Prompt:
If a line in the material below has the string "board", copy it out.

Extracted data:
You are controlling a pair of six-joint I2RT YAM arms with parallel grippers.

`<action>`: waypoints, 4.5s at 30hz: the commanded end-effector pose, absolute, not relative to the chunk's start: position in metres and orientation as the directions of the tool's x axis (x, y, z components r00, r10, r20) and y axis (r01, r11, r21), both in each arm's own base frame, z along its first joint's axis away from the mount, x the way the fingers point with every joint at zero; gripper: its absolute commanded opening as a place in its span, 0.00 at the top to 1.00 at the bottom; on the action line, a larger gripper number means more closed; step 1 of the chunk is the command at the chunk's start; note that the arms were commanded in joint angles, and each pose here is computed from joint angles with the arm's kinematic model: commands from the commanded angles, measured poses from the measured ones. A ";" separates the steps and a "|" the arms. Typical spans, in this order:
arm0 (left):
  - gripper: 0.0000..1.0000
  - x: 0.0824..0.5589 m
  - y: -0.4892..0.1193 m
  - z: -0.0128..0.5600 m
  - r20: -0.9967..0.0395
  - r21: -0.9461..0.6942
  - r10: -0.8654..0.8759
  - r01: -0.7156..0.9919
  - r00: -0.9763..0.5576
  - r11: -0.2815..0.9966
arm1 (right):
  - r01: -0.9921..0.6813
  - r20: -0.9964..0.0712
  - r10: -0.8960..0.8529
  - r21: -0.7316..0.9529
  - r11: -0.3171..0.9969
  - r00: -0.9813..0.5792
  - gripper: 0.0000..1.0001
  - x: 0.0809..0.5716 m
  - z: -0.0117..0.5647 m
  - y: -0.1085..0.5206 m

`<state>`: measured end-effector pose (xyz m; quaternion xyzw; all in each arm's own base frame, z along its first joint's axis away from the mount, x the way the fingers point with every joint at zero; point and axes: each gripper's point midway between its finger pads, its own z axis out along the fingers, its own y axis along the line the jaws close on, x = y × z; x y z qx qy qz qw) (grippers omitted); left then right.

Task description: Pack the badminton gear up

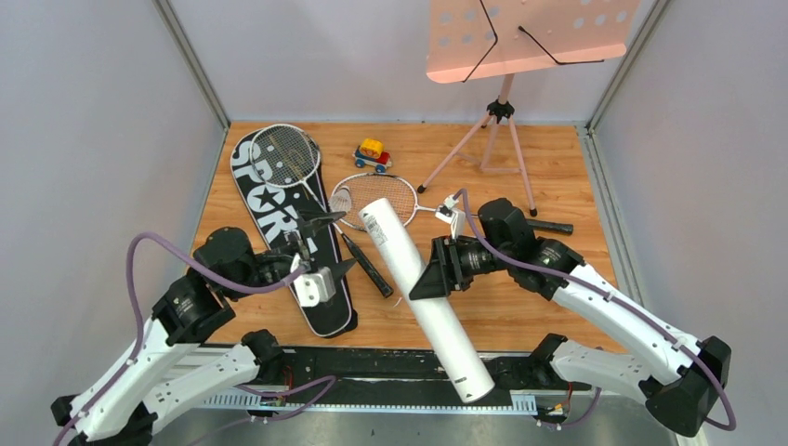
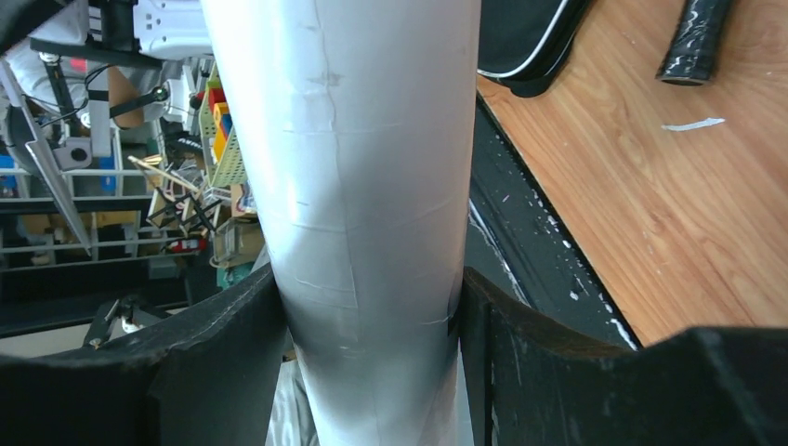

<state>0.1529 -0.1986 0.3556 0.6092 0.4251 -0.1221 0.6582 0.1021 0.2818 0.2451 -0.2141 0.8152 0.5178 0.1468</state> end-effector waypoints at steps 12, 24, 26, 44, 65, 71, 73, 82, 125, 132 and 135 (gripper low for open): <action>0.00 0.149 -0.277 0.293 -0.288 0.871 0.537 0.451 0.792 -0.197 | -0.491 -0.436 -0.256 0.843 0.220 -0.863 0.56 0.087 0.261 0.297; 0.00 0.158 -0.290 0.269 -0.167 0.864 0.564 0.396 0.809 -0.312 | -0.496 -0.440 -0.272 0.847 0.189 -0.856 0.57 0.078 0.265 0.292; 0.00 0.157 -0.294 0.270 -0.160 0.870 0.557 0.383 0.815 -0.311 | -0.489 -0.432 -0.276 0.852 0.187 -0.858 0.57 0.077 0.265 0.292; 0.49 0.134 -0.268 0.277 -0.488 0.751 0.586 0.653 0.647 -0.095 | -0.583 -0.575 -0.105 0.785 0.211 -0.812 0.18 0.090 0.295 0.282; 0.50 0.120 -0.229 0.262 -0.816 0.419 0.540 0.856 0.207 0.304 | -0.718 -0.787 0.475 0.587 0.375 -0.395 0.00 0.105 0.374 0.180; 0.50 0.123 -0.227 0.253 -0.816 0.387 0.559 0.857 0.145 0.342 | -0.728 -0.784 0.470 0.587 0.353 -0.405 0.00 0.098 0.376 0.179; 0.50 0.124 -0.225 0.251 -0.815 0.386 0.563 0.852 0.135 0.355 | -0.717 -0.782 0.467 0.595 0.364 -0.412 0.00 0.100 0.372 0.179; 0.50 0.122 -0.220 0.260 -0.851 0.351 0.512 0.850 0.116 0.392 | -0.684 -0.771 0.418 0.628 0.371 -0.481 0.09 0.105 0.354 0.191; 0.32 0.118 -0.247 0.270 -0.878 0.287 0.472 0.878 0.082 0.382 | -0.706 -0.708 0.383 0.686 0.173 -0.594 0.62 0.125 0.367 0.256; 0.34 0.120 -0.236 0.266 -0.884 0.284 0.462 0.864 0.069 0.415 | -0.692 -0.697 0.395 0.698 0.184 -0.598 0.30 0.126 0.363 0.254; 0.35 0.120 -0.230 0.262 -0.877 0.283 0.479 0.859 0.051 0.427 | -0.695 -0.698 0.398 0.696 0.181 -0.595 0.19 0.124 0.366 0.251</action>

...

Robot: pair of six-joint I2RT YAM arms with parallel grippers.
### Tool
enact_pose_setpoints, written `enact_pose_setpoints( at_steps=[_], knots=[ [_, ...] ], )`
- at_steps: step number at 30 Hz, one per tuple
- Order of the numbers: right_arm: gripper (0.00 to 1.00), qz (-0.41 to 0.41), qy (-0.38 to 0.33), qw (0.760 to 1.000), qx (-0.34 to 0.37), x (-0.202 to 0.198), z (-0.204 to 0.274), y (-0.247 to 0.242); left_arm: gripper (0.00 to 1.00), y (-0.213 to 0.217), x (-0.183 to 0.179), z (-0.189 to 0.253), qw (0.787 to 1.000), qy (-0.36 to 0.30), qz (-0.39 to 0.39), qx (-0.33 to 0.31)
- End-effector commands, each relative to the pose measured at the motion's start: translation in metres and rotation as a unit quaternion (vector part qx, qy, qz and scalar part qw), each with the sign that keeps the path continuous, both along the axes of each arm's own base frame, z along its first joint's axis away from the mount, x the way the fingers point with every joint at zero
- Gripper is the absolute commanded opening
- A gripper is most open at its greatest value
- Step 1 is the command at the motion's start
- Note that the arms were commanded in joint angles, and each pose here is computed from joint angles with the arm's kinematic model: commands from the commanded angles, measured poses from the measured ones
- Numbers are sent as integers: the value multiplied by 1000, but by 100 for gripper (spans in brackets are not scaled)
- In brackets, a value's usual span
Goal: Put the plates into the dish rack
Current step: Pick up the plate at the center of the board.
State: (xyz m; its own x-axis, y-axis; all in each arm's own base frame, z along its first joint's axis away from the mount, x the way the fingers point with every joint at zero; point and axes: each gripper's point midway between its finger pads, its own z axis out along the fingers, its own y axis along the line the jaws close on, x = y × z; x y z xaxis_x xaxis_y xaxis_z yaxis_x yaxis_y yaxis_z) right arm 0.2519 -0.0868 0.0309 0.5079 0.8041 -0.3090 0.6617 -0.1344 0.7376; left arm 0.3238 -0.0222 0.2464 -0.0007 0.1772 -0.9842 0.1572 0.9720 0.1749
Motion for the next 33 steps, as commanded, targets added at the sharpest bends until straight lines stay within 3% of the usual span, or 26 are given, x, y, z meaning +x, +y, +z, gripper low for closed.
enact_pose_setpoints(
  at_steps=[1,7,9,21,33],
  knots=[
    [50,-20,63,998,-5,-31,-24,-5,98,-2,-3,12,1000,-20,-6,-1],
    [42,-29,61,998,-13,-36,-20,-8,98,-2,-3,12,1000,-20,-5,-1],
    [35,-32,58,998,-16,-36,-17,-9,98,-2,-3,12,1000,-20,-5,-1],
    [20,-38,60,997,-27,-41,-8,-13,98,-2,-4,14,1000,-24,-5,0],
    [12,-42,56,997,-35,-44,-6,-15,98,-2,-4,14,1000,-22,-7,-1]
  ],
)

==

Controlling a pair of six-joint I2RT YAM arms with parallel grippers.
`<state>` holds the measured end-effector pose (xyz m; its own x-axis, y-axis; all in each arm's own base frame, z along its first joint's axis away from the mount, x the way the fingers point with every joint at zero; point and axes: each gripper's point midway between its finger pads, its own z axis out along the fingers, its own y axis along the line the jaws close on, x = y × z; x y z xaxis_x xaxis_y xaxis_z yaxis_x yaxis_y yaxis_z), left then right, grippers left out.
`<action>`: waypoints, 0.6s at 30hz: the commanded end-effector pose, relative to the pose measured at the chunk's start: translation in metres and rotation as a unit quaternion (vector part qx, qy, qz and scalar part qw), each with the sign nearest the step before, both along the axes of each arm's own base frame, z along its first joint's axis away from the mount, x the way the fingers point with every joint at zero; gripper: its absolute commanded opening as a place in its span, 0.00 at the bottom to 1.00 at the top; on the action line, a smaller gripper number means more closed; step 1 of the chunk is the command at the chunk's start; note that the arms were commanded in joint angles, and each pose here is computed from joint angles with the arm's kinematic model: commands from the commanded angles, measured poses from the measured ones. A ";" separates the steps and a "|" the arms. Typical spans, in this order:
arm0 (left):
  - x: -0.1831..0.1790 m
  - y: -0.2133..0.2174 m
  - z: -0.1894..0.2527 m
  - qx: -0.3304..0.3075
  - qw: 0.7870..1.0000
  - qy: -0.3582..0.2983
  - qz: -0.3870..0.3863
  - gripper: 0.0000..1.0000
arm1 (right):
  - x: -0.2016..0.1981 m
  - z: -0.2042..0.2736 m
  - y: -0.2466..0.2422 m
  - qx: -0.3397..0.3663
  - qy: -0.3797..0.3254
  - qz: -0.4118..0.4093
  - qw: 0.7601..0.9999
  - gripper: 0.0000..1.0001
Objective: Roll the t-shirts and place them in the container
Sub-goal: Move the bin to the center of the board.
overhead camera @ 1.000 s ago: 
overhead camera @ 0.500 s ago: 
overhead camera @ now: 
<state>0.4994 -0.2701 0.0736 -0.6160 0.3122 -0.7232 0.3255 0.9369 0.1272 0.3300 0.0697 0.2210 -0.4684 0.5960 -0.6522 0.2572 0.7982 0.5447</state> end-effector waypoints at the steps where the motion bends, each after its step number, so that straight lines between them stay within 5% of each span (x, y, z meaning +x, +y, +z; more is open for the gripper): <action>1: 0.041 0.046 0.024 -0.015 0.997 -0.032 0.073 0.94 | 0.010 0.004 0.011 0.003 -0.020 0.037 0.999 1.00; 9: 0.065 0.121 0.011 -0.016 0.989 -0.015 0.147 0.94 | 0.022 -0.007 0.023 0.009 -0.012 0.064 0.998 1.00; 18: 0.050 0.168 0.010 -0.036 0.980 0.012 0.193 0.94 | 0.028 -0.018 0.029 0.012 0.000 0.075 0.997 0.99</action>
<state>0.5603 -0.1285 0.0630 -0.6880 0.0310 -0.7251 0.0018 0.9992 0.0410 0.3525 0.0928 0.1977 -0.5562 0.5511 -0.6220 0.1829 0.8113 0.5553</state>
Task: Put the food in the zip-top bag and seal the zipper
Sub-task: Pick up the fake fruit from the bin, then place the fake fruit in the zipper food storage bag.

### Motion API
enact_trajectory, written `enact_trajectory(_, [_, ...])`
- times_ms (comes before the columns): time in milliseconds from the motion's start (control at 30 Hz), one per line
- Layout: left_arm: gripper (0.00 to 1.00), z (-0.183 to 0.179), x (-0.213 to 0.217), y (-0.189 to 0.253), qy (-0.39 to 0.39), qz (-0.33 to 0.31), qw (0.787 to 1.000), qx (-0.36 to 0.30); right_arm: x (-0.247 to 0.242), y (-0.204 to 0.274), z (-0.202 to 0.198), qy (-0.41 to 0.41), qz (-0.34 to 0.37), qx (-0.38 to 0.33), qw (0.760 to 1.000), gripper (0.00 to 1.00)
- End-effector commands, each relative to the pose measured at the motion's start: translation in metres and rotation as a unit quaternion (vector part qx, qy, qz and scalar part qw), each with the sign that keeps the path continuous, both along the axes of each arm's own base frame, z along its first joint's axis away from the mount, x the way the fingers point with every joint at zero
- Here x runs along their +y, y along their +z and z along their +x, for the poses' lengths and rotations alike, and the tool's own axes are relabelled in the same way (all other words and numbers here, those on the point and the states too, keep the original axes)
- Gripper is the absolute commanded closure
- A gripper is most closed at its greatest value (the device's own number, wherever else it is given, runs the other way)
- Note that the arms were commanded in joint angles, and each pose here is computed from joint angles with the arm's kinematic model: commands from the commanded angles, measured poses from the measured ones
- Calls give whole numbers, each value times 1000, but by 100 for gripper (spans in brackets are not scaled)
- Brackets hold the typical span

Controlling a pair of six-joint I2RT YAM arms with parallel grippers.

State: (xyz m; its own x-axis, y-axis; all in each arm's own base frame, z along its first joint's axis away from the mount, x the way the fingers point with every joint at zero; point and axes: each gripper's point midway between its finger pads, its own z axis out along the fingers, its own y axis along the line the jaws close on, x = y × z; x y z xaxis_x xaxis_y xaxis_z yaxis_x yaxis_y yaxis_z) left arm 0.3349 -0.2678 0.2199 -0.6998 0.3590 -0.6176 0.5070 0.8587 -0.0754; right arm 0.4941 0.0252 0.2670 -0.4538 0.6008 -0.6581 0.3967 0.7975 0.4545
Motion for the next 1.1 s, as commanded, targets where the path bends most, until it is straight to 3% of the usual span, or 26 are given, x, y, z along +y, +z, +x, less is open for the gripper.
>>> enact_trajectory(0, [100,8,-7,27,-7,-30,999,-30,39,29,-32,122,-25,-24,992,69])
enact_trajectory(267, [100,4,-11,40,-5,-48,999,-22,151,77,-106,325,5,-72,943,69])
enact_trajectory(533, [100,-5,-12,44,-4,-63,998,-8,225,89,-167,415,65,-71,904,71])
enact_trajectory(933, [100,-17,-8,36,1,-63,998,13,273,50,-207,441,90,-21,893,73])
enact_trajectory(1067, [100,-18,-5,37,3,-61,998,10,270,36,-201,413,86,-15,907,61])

Exercise solution:
Current step: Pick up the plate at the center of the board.
Sub-goal: Move the bin to the center of the board.

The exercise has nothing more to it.